Duterte on Thursday threatened a “martial law-like” enforcement of the Luzon lockdown if violations of the quarantine measures continued. The warning followed reports of thousands of private motorists taking to the streets, especially in Metro Manila, despite the president’s stay-at-home orders.

Philippine National Police (PNP) deputy chief for operations Lieutenant General Guillermo Eleazar on Sunday said the Highway Patrol Group had been directed to set up checkpoints in the regions to enforce the lockdown.

PNP chief General Archie Gamboa has authorised police regional directors to introduce measures that would ensure observance of quarantine regulations, said Eleazar.

He said the licences of private motorists who would violate the lockdown would be confiscated. They would also be cited and fined.

Secretary of Interior Eduardo Ano on Sunday said the military would enforce the lockdown only in areas where violations of quarantine measures were rampant.

“We expect that more arrests will be done, especially [of] those not only violating the quarantine but even engaging in other activities like drinking and gambling,” Ano said.

However, the crackdown does not mean that local officials can enforce lockdown rules with a high hand. Malacanang Presidential Palace on Sunday urged the public to report human rights violations by local officials.

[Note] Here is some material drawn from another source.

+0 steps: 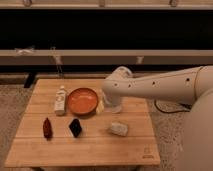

Presidential spokesperson Harry Roque said the Department of the Interior and Local Government, which oversees the local governments and the police service, and the PNP would “not tolerate any violation” of human rights during the lockdown.

Roque’s remarks came amid reports of abuses by some local officials in dealing with violators of lockdown measures.

Last week, the PNP reported the apprehension of 108,088 violators of the quarantine during the last 27 days. Luzon had the highest number of violators – 64,946.

“While … protection measures spell the difference between life and death, they are implemented well within the rule of law, and are respectful of the human dignity and human rights of everyone,” said Roque.